Passing under the bridge made us sound even louder. The thunder roared and it was beautiful. I glanced next to me at Rom and he had this big shit-eating grin on his face. I guess the sound was getting to him too.

Rom and I had been through a lot in the last two years together, and this was going to be the payoff. I reached into my cutoff jacket and felt for my security. It was my 357 Magnum. The heft alone made me feel good.

We turned off the Golden State and onto the

Pasadena freeway, toward the civic center. Hell I hope those cops got the blockades up and the traffic re-routed.
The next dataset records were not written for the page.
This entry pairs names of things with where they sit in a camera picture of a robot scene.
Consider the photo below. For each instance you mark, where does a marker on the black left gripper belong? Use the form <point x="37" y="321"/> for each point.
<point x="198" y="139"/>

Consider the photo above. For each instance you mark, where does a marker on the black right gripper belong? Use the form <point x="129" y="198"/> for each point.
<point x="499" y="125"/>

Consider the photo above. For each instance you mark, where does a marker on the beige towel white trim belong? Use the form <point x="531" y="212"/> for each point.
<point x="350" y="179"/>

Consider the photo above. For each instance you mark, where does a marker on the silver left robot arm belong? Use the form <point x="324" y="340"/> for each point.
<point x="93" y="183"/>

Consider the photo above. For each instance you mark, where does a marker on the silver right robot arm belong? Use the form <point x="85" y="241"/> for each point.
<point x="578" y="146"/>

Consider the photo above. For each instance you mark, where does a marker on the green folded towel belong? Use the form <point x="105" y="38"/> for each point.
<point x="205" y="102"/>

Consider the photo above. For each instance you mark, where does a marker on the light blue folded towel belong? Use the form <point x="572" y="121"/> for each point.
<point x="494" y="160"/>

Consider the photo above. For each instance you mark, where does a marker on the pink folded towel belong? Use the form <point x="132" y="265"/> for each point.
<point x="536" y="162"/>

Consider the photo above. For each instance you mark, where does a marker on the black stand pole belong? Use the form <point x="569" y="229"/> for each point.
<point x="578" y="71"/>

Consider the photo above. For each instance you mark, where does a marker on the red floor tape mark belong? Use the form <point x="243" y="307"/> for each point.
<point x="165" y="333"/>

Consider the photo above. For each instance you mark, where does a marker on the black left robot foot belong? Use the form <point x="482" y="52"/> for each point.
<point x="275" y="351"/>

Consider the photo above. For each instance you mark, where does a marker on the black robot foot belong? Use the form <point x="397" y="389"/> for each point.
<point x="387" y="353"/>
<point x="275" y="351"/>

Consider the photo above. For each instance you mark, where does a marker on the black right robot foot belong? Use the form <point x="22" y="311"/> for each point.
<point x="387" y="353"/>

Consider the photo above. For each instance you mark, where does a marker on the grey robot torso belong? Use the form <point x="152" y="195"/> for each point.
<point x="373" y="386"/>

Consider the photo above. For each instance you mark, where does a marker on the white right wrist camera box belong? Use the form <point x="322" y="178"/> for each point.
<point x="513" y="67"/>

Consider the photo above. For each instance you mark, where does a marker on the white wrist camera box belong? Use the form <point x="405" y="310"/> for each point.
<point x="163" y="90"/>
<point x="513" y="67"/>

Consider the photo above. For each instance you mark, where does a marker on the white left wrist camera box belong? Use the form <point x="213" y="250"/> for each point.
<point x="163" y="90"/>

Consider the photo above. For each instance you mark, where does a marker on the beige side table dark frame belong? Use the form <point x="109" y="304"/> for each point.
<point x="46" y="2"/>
If they don’t, I would just as soon take this pack through downtown Los Angeles. I was sick and tired of the bureaucracy bullshit that had been going on for the last few days and right now I really didn’t give a rat’s ass if they were ready or not. We got a point to make and brother are we going to make it.

We turned off the Pasadena and onto the Hollywood freeway. Just one more mile to go. As we dropped into the hollow under some bridges the echoing sounds of the pack came back to me and I was ready for anything. I could ride like this forever. 176

Our off ramp loomed ahead and I slowed the pack from 45 to 30 miles and hour. No use dumping some sidewalk commando and listening to the government turkeys harp on unsafe riding or other such horsecock. This day was set aside for bikers and dammit, that’s whose day it is. Period.

As we approached the Civic Center I could see all the police there. A quick glance up showed a couple of helicopters in the silver sky. I could see this was going to be a well-chaperoned event.